Enflasyonun varlığı sadece fiyatların artmasıyla değil, aynı zamanda paranın değer kaybetmesiyle de ilgilidir. Bu nedenle, enflasyon oranları arttığında tüketicilerin alım gücü azalır, yatırımcıların beklentileri değişir ve tasarruf davranışları farklılık gösterir.
Enflasyonun ortaya çıkışında birçok faktör rol oynar. Bunlar genel olarak iki ana başlıkta toplanabilir:
Bu durum, piyasadaki mal ve hizmetlere olan talebin arzın üzerinde olması sonucu oluşur. Ekonomide büyüme dönemlerinde, insanların daha fazla harcama yapması talep enflasyonunu tetikler. Özellikle faiz oranlarının düşürülmesi, krediye erişimin kolaylaşması ve gelir artışları bu tür enflasyona neden olabilir.
Üretim maliyetlerinin artması sonucu fiyatların yükselmesidir. Enerji fiyatlarındaki artış, döviz kurlarındaki yükseliş veya iş gücü maliyetlerinin artması bu enflasyon türünün başlıca nedenleridir. Üreticiler, artan maliyetleri tüketiciye yansıtarak fiyatları yükseltir.
Enflasyonun olumlu ve olumsuz yönleri olabilir. Düşük düzeyde ve kontrol altında olan enflasyon, ekonomide canlılık göstergesi olarak kabul edilir. Ancak yüksek ve kontrolsüz enflasyon, ekonomide ciddi sorunlara yol açabilir.
Enflasyon genellikle Tüketici Fiyat Endeksi (TÜFE) ve Üretici Fiyat Endeksi (ÜFE) ile ölçülür. TÜFE, tüketicilerin sık tükettiği ürün ve hizmetlerdeki fiyat değişimini takip ederken; ÜFE, üreticilerin karşılaştığı maliyetleri temel alır. Bu endekslerin düzenli takibi, ekonomik planlama ve para politikası oluşturulmasında büyük önem taşır.

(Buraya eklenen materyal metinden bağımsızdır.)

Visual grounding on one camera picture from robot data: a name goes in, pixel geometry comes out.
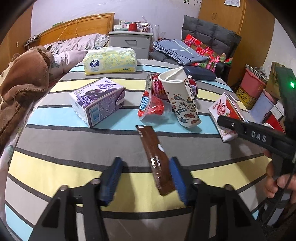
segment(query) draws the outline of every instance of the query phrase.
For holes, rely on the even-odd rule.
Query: folded blue cloth
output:
[[[162,40],[154,42],[153,44],[156,51],[160,51],[169,55],[180,65],[189,65],[209,59],[207,56],[198,54],[192,48],[188,47],[185,43],[178,39]]]

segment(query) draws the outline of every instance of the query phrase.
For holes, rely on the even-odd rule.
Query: logo
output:
[[[77,90],[77,91],[74,92],[75,95],[77,95],[77,94],[83,94],[83,93],[84,93],[84,90]]]
[[[149,97],[148,96],[143,96],[142,100],[141,100],[141,103],[140,103],[139,109],[141,111],[144,111],[146,109],[146,106],[148,105],[148,102],[149,102]]]
[[[100,62],[97,59],[94,59],[91,63],[90,66],[93,67],[97,67],[99,66]]]
[[[223,115],[226,111],[226,108],[225,108],[225,104],[221,102],[219,102],[219,105],[217,106],[217,113],[218,115]]]
[[[112,87],[111,84],[99,84],[97,85],[100,89],[110,89]]]
[[[251,132],[251,136],[252,136],[253,138],[258,139],[259,141],[266,142],[266,135],[263,135],[263,134],[260,135],[260,133],[257,133],[257,134],[256,134],[255,131],[252,131],[252,132]]]

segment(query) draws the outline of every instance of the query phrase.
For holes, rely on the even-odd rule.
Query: soda can
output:
[[[146,90],[150,90],[151,94],[162,99],[162,100],[168,100],[168,96],[165,93],[165,90],[163,88],[163,84],[158,79],[159,73],[154,74],[148,74],[146,79]],[[189,79],[189,83],[192,88],[194,99],[197,97],[198,88],[196,85],[196,81],[194,79]]]

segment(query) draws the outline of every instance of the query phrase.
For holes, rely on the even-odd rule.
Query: red jar
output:
[[[138,28],[138,25],[136,22],[131,22],[130,25],[128,26],[128,30],[129,31],[134,31],[136,32],[137,31],[137,28]]]

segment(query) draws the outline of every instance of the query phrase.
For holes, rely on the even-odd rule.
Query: human hand
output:
[[[278,191],[278,188],[285,188],[290,174],[285,174],[280,176],[276,181],[273,180],[274,175],[274,165],[270,162],[266,167],[267,178],[264,186],[264,191],[267,197],[273,198],[275,193]],[[288,187],[292,190],[290,202],[292,204],[296,203],[296,174],[293,175]]]

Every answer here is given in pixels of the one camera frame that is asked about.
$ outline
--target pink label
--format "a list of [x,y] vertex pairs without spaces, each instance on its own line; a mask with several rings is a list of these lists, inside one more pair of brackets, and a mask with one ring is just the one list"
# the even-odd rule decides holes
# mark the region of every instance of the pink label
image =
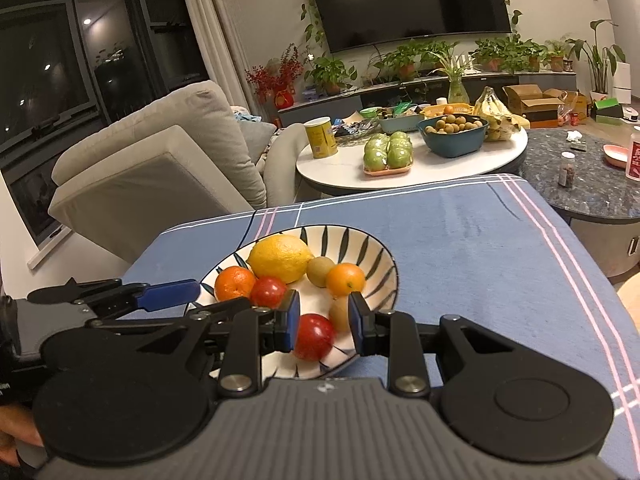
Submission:
[[633,143],[630,156],[629,175],[640,178],[640,142]]

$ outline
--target white bottle with pink label
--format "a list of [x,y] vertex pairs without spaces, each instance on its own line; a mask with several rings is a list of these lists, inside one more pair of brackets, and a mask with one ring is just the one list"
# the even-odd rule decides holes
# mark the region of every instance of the white bottle with pink label
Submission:
[[636,126],[629,141],[629,153],[626,156],[626,177],[640,182],[640,128]]

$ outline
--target curtain
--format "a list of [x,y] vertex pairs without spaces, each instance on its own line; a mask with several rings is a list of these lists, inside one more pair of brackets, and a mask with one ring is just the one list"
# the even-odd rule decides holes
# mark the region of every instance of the curtain
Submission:
[[244,76],[248,63],[224,1],[185,2],[210,79],[220,85],[231,105],[259,113],[254,92]]

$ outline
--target gray ribbed surface
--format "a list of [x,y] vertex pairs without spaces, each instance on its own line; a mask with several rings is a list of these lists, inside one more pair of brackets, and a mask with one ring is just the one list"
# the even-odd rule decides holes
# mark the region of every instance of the gray ribbed surface
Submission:
[[[333,386],[323,392],[329,383]],[[596,458],[511,465],[455,437],[426,402],[377,379],[273,380],[223,403],[187,447],[156,462],[96,470],[54,459],[38,480],[615,480]]]

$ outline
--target sofa armrest
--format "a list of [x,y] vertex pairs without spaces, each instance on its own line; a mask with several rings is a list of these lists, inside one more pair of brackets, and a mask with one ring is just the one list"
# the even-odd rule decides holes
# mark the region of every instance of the sofa armrest
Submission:
[[193,139],[171,126],[65,182],[49,214],[133,262],[171,227],[252,210]]
[[302,124],[288,126],[273,143],[263,175],[268,207],[320,198],[320,194],[311,190],[296,171],[298,155],[308,143]]

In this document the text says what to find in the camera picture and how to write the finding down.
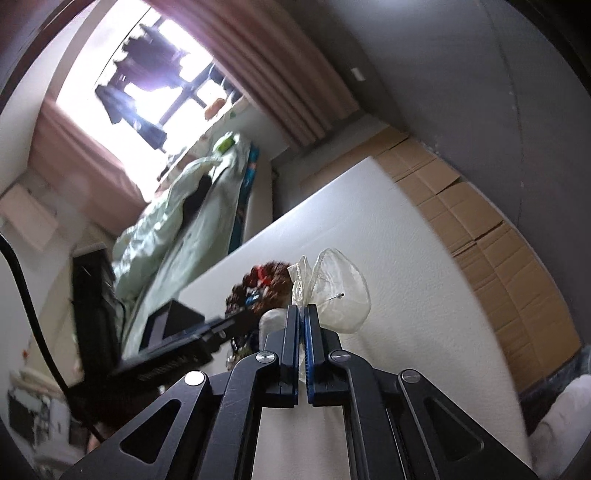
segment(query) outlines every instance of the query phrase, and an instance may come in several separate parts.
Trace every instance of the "clear plastic bag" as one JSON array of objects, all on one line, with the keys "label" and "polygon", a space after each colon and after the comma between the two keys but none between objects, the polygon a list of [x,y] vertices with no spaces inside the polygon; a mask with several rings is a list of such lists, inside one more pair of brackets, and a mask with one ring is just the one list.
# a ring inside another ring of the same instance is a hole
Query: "clear plastic bag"
[{"label": "clear plastic bag", "polygon": [[265,312],[259,321],[259,348],[263,350],[267,335],[285,328],[287,309],[272,309]]},{"label": "clear plastic bag", "polygon": [[340,251],[320,252],[314,268],[306,256],[288,268],[294,283],[291,301],[316,304],[320,325],[338,333],[355,333],[369,315],[371,300],[365,278]]}]

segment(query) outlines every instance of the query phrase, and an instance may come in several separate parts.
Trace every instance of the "pink curtain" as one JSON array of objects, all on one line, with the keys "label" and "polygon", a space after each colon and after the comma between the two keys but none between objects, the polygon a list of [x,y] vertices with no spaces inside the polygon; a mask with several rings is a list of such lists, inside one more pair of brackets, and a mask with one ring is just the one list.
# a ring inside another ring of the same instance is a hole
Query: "pink curtain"
[{"label": "pink curtain", "polygon": [[232,83],[301,147],[359,109],[320,50],[274,0],[148,0],[208,49]]},{"label": "pink curtain", "polygon": [[119,235],[146,203],[121,162],[46,98],[37,117],[28,164],[92,222]]}]

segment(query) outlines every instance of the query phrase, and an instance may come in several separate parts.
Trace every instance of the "red object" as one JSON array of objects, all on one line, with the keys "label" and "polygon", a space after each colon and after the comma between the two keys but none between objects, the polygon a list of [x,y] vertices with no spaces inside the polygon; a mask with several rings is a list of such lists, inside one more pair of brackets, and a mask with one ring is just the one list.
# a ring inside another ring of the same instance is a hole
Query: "red object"
[{"label": "red object", "polygon": [[263,285],[266,285],[267,287],[269,287],[271,285],[272,278],[267,275],[265,268],[262,265],[257,265],[255,268],[256,268],[256,275],[258,276],[259,281]]}]

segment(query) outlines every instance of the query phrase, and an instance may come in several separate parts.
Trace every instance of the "stack of cardboard boxes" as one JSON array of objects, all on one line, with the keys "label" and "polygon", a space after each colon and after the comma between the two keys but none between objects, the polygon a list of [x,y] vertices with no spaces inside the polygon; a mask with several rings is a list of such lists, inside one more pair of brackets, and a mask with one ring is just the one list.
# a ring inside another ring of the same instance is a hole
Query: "stack of cardboard boxes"
[{"label": "stack of cardboard boxes", "polygon": [[302,190],[311,194],[374,156],[419,208],[472,286],[517,391],[557,370],[578,351],[580,340],[558,288],[529,245],[459,173],[417,141],[390,127],[379,135],[379,141],[366,142],[369,147],[362,144],[305,179]]}]

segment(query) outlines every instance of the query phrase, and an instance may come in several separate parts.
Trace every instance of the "black cable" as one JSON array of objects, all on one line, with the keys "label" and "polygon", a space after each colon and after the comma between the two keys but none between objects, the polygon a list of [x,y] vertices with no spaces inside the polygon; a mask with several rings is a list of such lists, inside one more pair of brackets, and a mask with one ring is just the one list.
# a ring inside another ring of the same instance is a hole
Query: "black cable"
[{"label": "black cable", "polygon": [[49,347],[45,342],[45,338],[43,336],[43,331],[41,330],[41,326],[39,325],[39,320],[37,319],[37,314],[35,312],[35,307],[33,306],[33,301],[31,300],[31,294],[29,293],[29,289],[27,287],[27,281],[25,280],[25,275],[22,273],[21,264],[18,261],[17,255],[8,243],[8,241],[4,238],[4,236],[0,233],[0,253],[6,259],[10,271],[12,272],[12,276],[14,277],[14,281],[17,285],[18,292],[21,296],[22,306],[25,309],[25,314],[27,314],[27,319],[29,320],[29,325],[31,326],[31,330],[33,332],[33,337],[35,337],[35,341],[41,351],[41,355],[43,356],[43,360],[47,364],[49,371],[53,375],[53,378],[57,382],[57,385],[60,387],[61,391],[64,393],[64,397],[66,398],[70,408],[76,413],[78,413],[82,418],[82,423],[84,426],[93,434],[99,442],[104,442],[105,438],[99,433],[96,427],[92,424],[89,420],[86,413],[76,405],[74,399],[72,399],[69,395],[69,388],[61,376],[61,373],[51,356],[49,351]]}]

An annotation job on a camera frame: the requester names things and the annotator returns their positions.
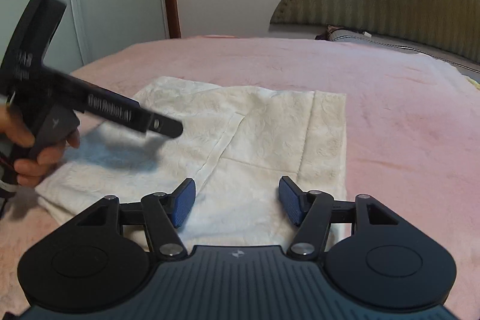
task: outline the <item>silver screw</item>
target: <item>silver screw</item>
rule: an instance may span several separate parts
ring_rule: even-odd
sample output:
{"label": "silver screw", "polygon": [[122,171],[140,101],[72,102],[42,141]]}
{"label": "silver screw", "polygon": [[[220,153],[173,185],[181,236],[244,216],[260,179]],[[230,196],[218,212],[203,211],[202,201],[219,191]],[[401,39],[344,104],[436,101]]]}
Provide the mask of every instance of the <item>silver screw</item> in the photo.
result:
{"label": "silver screw", "polygon": [[310,255],[315,251],[315,247],[310,243],[296,243],[290,249],[297,255]]}
{"label": "silver screw", "polygon": [[160,253],[165,256],[175,256],[181,254],[183,247],[175,243],[164,244],[160,247]]}

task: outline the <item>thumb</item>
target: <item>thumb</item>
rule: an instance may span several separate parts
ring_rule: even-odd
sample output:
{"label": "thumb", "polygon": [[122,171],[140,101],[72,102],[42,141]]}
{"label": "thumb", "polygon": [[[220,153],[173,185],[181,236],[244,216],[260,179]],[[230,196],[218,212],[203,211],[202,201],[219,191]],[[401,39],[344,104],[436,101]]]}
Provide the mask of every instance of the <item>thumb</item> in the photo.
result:
{"label": "thumb", "polygon": [[0,133],[20,147],[32,147],[35,143],[35,137],[23,122],[22,113],[14,106],[0,106]]}

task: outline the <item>white towel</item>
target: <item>white towel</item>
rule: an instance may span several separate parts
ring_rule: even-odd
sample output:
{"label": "white towel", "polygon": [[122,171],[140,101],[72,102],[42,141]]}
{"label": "white towel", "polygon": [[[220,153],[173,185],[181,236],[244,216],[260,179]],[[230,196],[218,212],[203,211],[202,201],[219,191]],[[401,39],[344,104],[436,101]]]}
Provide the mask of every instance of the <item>white towel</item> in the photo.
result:
{"label": "white towel", "polygon": [[[37,187],[41,205],[59,223],[104,195],[138,202],[193,178],[196,201],[179,230],[188,250],[196,244],[285,248],[295,228],[278,201],[282,175],[304,191],[346,198],[345,95],[160,77],[135,99],[181,120],[183,135],[144,136],[111,123],[87,134]],[[330,236],[331,244],[342,231],[333,228]],[[130,237],[146,245],[139,231]]]}

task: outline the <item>pink blanket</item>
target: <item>pink blanket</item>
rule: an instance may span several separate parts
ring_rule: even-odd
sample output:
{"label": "pink blanket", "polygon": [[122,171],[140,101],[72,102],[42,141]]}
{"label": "pink blanket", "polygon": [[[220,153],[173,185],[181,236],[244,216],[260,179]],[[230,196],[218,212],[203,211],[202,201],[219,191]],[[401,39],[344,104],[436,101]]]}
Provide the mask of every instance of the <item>pink blanket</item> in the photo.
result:
{"label": "pink blanket", "polygon": [[349,199],[371,194],[446,247],[458,269],[446,305],[480,317],[480,91],[449,64],[348,43],[194,38],[75,75],[130,96],[158,76],[346,93]]}

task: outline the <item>finger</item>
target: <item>finger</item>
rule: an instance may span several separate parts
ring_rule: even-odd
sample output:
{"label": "finger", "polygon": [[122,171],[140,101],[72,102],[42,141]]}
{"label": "finger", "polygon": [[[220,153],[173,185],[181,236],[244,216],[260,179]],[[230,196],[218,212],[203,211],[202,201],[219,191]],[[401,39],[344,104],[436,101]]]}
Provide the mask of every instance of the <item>finger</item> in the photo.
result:
{"label": "finger", "polygon": [[0,133],[24,148],[32,147],[35,143],[35,137],[23,122],[22,113],[14,106],[0,106]]}
{"label": "finger", "polygon": [[67,137],[67,143],[74,148],[80,147],[80,132],[78,129]]}
{"label": "finger", "polygon": [[40,165],[55,164],[60,161],[65,152],[66,141],[61,141],[53,147],[47,147],[38,154],[37,163]]}
{"label": "finger", "polygon": [[40,176],[28,176],[28,175],[18,175],[17,182],[20,186],[34,188],[41,182],[42,178]]}
{"label": "finger", "polygon": [[13,167],[19,174],[27,176],[43,176],[51,169],[50,165],[41,165],[28,159],[16,160]]}

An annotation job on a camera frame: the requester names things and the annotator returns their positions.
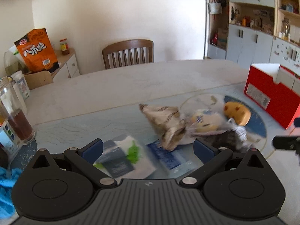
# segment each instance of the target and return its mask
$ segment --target cardboard box
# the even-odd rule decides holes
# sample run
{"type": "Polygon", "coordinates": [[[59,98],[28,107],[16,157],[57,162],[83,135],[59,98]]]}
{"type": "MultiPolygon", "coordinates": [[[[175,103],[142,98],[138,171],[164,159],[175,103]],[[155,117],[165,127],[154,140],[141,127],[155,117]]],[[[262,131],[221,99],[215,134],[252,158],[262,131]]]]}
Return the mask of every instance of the cardboard box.
{"type": "Polygon", "coordinates": [[[227,47],[228,30],[218,29],[218,42],[217,46],[225,48],[227,47]]]}
{"type": "Polygon", "coordinates": [[[244,93],[285,129],[300,116],[300,80],[280,64],[252,64],[244,93]]]}

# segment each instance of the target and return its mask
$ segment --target white table
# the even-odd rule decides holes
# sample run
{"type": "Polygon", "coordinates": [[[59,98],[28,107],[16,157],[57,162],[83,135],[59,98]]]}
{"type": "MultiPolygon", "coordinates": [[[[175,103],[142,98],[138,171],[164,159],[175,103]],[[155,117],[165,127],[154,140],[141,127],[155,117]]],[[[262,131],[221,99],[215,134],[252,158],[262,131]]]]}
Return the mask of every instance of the white table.
{"type": "MultiPolygon", "coordinates": [[[[100,71],[33,90],[26,100],[28,118],[37,129],[38,148],[61,153],[71,146],[83,147],[95,138],[106,141],[120,134],[130,134],[144,144],[155,141],[156,134],[138,110],[140,102],[180,106],[202,93],[239,98],[257,110],[268,126],[267,145],[262,153],[286,189],[280,217],[288,224],[299,224],[298,158],[286,151],[273,153],[271,146],[276,134],[295,131],[285,131],[243,95],[247,75],[247,70],[225,60],[175,61],[100,71]]],[[[198,167],[202,165],[191,145],[185,153],[198,167]]],[[[158,170],[154,178],[163,175],[158,170]]]]}

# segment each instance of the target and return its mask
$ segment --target brown liquid
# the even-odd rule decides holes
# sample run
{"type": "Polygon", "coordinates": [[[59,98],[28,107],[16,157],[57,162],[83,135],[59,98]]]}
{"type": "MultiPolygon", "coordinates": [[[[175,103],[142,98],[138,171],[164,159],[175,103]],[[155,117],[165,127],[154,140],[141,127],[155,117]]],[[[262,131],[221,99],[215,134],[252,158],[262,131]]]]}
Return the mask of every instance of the brown liquid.
{"type": "Polygon", "coordinates": [[[20,140],[29,138],[33,129],[21,109],[12,112],[7,120],[20,140]]]}

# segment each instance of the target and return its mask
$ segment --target green leaf print
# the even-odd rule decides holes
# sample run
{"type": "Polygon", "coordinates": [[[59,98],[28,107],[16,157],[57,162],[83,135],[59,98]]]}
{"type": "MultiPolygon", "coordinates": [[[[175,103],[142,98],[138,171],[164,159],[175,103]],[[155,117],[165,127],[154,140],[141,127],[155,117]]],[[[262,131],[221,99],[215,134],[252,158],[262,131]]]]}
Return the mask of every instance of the green leaf print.
{"type": "Polygon", "coordinates": [[[132,141],[132,146],[128,149],[127,159],[136,164],[139,160],[139,147],[135,144],[135,141],[132,141]]]}

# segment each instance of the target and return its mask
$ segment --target glass jar
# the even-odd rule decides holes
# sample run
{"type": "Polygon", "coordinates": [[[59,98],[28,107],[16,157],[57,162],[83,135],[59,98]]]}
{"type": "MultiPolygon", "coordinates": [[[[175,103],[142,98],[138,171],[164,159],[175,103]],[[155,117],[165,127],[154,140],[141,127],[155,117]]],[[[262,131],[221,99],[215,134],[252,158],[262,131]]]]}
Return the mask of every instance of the glass jar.
{"type": "Polygon", "coordinates": [[[68,40],[65,38],[65,39],[60,40],[59,42],[60,42],[60,47],[61,47],[61,53],[63,55],[68,55],[70,53],[69,46],[68,46],[68,40]]]}
{"type": "Polygon", "coordinates": [[[284,18],[282,21],[282,27],[281,27],[281,32],[282,32],[282,39],[283,40],[288,40],[289,34],[290,34],[290,20],[287,18],[284,18]]]}
{"type": "Polygon", "coordinates": [[[35,131],[22,111],[17,94],[7,77],[0,80],[0,113],[23,145],[30,143],[35,131]]]}

Merkez bankaları enflasyonu kontrol altında tutmakla yükümlüdür. En yaygın yöntem ise faiz politikalarıdır. Enflasyon yükseldiğinde faiz oranlarını artırmak, kredi talebini düşürerek harcamaları sınırlar. Böylece piyasadaki para arzı kontrol altına alınır.
Ayrıca merkez bankaları, açık piyasa işlemleri ve zorunlu karşılık oranları gibi araçlarla da para politikasını yönlendirir. Hedef, fiyat istikrarını sağlayarak ekonomik büyümeyi sürdürülebilir hâle getirmektir.
Türkiye’de enflasyon uzun yıllar boyunca gündemin en sıcak konularından biri olmuştur. Özellikle son dönemlerde döviz kuru hareketliliği, maliyet artışları ve küresel krizlerin etkisiyle çift haneli enflasyon oranları görülmüştür. Türkiye Cumhuriyet Merkez Bankası (TCMB), enflasyonu düşürmek için sıkı para politikaları uygulamakta ve çeşitli ekonomik reformları hayata geçirmeye çalışmaktadır.